Yesterday, for the first time in months, I was in a retail clothing store and that was only because I had to return items purchased online. The store was following all the protocols—limiting capacity, masks required, hand sanitizer everywhere. I noticed a woman loaded down with clothes approach the dressing rooms. One of the sales associates gently reminded her that she needed to wait to be assigned a dressing room. They were keeping every other cubicle vacant and wiping down surfaces after each customer. The woman replied, with a condescending sneer on her face, “Yes, I know. I don’t agree with it, but I know.”

I wanted to haul off and smack her. I thought to myself, “How dare you?” Here we are privileged enough to be out shopping on a Friday afternoon in a store that’s doing everything possible to keep us safe, and you cop an attitude because you have to wait five minutes for a sanitized dressing room. I admit, these days I find it increasingly difficult to keep my anger on a short leash. This never-ending parade of daily atrocities is just pushing me to my limit. When I got up to the counter, I muttered something about having to deal with rude customers, and the woman at the register looked up and said, “Every. Single. Day.”

But there was another customer in the store yesterday afternoon. She was a petite elderly lady, with beautiful white hair and wearing neatly pressed capris and a stylish sailor top. While I waited for a dressing room, she was engaging the associate managing that area in a lengthy conversation about the recent death of her husband, The associate listened with patience and compassion. I suspect this was the first time this woman purchased clothes her husband would never see her wear. The clerk gave me an apologetic look over the woman’s head, and I indicated I was in no hurry. Later the employee at the register explained to the woman how she could pay her bill online or bring a payment into the store. Apparently, her husband had always paid the bills, and she was worried about doing that by herself.

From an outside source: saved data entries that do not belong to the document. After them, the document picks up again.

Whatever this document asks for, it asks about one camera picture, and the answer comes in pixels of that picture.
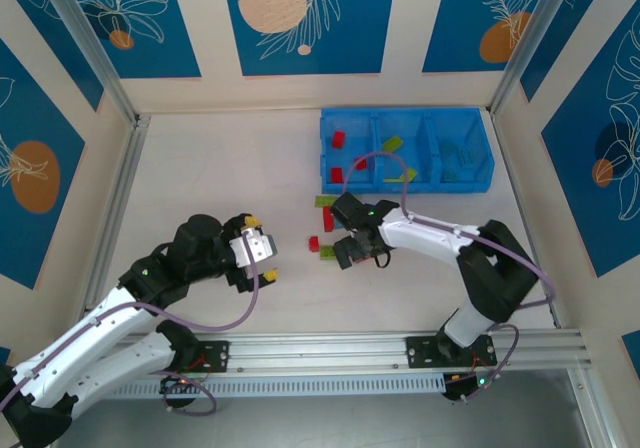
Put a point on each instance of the green lego brick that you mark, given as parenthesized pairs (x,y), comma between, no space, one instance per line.
(407,174)
(393,143)
(327,252)

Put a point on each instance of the small red lego brick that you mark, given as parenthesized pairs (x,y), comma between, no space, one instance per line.
(313,244)

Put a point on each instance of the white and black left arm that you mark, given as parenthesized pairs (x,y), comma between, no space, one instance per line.
(95,330)

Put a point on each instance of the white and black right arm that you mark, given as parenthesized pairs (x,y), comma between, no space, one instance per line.
(425,235)

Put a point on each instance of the long red lego brick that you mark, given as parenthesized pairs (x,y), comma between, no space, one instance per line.
(328,220)

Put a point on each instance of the flat green lego plate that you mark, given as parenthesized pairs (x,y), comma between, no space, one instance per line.
(323,201)

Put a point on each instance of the blue three-compartment plastic bin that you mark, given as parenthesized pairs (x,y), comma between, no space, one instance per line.
(350,186)

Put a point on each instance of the black controller board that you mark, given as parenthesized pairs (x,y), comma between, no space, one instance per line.
(175,385)
(462,388)

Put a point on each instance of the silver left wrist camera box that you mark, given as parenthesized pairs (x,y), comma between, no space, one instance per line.
(256,248)

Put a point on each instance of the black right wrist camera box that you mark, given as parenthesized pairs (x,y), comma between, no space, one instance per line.
(350,209)

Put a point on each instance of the aluminium floor rail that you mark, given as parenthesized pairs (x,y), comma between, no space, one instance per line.
(117,213)
(525,218)

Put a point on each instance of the wide aluminium base rail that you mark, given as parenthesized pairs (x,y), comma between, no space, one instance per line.
(320,350)

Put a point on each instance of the aluminium frame post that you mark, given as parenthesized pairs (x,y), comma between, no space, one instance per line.
(85,43)
(530,43)

I crave these moments of kindness and decency. So many are trying so hard to do what’s right under circumstances that none of us have ever had to deal with before. There are going to be mistakes and there are going to be challenges and frustrations and can’t we just suck it up a little? Can’t we take a breath and pause before we lash out with a snarky comment or post a rant on social media?

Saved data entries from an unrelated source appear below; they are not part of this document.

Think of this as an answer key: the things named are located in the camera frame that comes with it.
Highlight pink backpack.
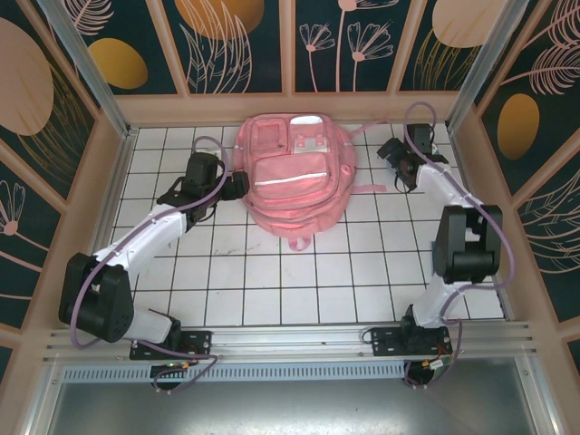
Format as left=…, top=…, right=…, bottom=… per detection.
left=233, top=113, right=391, bottom=253

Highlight grey metal sheet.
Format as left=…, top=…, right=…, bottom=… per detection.
left=26, top=357, right=561, bottom=435

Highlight aluminium side rail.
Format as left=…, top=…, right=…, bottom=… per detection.
left=448, top=128, right=517, bottom=319
left=92, top=128, right=139, bottom=257

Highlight aluminium frame post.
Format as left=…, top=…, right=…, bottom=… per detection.
left=34, top=0, right=140, bottom=140
left=445, top=0, right=538, bottom=135

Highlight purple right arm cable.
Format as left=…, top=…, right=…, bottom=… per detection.
left=403, top=101, right=514, bottom=391

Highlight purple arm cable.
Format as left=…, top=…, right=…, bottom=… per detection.
left=403, top=101, right=514, bottom=391
left=70, top=137, right=227, bottom=395

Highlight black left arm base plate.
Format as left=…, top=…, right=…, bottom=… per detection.
left=130, top=329, right=214, bottom=362

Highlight aluminium mounting rail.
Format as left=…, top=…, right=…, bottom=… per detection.
left=43, top=320, right=540, bottom=363

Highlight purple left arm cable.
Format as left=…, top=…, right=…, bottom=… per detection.
left=70, top=137, right=227, bottom=395

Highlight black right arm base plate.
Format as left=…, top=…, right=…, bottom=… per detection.
left=370, top=325, right=454, bottom=359

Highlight grey slotted cable duct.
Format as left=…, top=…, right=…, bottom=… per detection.
left=61, top=364, right=407, bottom=382

I have never felt such anxiety, and anger about a future I cannot control except through my vote, which I hope and pray will be fairly counted. But sometimes what worries me most is how this me-first mentality manifests itself. It has become a badge of honor with some, including those who hold positions of leadership at all levels. Would we have survived World War II and 9/11 with this kind of behavior and reaction to decisions, that for right or wrong, are being made to protect us?  Have we lost all sense of what it means to sacrifice for the good of all, even pushing back against something as minor as wearing a mask or waiting a few minutes for a dressing room?

I’m grateful for the employees in that store and the thousands of others putting themselves out there and taking risks, so that we can live in some semblance of normalcy. And I’m grateful for the opportunity to hear that elderly shopper tell her story, reminding me of what really matters.

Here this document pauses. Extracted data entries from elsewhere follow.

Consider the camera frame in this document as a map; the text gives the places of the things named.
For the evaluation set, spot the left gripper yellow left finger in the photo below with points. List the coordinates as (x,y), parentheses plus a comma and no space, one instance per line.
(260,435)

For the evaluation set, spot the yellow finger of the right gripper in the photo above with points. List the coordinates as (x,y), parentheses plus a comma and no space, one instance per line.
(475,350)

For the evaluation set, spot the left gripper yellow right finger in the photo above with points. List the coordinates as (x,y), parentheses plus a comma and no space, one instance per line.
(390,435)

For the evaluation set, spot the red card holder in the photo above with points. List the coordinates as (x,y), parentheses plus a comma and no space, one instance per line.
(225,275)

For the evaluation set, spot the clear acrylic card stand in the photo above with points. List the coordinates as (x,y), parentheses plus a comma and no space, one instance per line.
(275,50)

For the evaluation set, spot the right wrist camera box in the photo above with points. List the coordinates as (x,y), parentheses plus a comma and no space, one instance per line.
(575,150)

3 thoughts on “A Tale of Two Shoppers

  1. Loved this, Anne. Little pieces of our souls falling back into place as we take small steps out of Covid quarantine…just having a chance to make contact with people outside my family is hopeful. Like you, I am taking all the precautions, and I appreciate everyone out there trying to help us stay safe. Thanks for saying so eloquently what many of us are feeling. I look forward to your stories!